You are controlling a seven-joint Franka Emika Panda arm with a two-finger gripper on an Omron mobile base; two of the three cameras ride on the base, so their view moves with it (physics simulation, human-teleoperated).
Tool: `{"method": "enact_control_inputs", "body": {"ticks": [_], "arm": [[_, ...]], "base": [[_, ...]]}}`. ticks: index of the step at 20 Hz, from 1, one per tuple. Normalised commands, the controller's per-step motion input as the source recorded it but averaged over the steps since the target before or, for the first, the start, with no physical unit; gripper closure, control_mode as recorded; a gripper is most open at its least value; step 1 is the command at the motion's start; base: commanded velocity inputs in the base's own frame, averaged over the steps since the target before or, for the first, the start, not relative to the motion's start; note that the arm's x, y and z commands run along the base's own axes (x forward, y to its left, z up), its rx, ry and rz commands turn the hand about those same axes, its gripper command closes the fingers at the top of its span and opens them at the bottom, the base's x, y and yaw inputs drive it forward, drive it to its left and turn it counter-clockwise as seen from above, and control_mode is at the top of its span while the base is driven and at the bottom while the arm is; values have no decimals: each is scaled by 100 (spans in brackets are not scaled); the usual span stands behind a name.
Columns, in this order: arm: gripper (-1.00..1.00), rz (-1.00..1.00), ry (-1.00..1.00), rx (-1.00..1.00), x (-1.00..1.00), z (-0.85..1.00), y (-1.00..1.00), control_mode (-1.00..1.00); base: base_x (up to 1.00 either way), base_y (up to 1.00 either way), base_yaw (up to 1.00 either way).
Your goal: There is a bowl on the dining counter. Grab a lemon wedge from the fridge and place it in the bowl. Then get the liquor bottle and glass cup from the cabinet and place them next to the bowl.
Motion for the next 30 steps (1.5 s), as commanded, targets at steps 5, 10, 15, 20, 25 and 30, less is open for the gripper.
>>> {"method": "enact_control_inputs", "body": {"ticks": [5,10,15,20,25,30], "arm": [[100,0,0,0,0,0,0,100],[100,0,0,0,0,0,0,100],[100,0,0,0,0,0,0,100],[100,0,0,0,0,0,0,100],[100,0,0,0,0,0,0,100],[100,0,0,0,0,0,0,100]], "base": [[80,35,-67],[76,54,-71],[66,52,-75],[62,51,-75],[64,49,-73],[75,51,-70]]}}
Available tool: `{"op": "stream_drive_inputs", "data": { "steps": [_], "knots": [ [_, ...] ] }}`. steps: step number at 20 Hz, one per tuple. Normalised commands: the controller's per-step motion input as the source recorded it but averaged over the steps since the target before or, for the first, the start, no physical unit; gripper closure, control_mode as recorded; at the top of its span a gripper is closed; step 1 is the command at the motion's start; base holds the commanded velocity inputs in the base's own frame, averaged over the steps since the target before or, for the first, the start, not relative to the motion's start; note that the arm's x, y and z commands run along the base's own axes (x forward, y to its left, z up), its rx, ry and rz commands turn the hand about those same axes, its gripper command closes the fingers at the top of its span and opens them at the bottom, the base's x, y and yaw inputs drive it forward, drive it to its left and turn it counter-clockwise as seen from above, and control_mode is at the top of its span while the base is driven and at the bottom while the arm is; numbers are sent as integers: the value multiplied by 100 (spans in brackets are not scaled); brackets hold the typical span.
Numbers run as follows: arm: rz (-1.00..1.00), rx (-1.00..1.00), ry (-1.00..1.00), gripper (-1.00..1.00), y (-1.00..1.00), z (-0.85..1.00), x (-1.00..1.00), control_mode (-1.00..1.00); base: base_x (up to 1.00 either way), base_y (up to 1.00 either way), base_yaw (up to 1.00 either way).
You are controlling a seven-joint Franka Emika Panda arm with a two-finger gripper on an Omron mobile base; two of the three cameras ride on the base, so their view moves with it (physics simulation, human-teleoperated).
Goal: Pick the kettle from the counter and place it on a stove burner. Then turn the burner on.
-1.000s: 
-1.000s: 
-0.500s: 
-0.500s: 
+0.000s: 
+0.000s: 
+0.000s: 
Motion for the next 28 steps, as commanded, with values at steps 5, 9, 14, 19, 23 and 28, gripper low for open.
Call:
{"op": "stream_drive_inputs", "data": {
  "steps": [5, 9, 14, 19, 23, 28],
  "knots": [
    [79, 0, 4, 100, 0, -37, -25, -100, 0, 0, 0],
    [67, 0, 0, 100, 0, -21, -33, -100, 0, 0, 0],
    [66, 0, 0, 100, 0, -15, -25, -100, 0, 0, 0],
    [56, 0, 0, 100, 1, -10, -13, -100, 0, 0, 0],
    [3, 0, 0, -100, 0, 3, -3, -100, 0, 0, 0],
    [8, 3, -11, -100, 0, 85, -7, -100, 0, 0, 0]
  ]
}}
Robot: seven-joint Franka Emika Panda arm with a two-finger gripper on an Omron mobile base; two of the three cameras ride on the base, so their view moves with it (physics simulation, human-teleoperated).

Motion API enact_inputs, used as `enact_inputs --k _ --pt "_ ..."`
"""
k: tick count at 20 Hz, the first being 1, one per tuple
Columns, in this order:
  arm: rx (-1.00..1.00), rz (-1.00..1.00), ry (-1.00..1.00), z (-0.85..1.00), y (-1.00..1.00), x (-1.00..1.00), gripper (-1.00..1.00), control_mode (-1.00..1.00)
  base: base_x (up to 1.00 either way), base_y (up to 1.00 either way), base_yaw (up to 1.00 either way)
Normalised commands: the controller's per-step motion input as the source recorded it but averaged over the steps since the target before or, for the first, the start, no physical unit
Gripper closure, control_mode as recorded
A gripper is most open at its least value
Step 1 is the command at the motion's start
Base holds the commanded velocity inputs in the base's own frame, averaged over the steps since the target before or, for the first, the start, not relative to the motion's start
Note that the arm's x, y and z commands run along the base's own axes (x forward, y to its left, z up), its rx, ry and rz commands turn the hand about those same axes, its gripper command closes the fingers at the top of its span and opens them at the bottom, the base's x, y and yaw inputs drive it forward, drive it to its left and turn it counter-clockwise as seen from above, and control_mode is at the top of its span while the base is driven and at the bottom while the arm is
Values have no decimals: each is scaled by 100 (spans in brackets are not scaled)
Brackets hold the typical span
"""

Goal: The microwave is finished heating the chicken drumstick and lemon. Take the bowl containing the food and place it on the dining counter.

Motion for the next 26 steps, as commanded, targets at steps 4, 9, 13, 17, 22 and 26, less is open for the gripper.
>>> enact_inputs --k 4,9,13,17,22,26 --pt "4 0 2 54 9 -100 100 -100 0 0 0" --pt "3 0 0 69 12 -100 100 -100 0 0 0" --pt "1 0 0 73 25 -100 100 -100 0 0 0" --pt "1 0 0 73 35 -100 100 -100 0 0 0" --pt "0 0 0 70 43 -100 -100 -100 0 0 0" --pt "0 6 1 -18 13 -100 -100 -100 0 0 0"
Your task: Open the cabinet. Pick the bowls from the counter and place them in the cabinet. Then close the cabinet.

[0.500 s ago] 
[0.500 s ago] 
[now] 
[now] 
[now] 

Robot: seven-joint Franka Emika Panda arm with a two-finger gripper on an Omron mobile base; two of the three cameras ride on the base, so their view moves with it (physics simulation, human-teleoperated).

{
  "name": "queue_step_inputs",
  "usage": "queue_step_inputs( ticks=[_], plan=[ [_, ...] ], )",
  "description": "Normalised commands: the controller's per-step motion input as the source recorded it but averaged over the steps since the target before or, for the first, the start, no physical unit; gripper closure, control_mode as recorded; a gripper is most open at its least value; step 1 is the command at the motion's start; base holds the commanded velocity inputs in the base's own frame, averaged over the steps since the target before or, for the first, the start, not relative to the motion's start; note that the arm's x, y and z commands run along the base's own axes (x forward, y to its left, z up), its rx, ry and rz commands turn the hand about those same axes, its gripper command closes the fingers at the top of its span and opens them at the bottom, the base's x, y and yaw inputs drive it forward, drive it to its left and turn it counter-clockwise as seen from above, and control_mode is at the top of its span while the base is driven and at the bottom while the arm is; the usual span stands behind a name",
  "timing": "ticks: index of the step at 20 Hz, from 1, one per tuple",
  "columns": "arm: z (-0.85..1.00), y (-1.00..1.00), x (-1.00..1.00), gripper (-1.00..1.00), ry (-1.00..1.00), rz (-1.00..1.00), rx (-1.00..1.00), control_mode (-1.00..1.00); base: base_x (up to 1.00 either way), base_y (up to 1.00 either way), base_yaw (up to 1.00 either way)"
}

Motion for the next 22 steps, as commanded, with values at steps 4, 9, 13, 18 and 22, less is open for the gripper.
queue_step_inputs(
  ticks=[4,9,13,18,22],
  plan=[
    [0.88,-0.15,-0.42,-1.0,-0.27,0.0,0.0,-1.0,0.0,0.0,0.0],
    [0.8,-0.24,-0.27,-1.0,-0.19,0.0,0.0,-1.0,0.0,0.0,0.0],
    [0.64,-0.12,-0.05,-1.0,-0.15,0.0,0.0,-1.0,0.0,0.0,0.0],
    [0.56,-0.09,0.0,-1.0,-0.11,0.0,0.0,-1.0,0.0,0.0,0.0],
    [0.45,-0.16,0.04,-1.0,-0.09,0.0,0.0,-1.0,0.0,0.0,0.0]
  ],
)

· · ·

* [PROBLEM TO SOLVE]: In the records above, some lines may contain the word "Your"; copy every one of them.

* [SOLUTION FOR THIS EXERCISE]:
Your goal: There is a bowl on the dining counter. Grab a lemon wedge from the fridge and place it in the bowl. Then get the liquor bottle and glass cup from the cabinet and place them next to the bowl.
Your task: Open the cabinet. Pick the bowls from the counter and place them in the cabinet. Then close the cabinet.

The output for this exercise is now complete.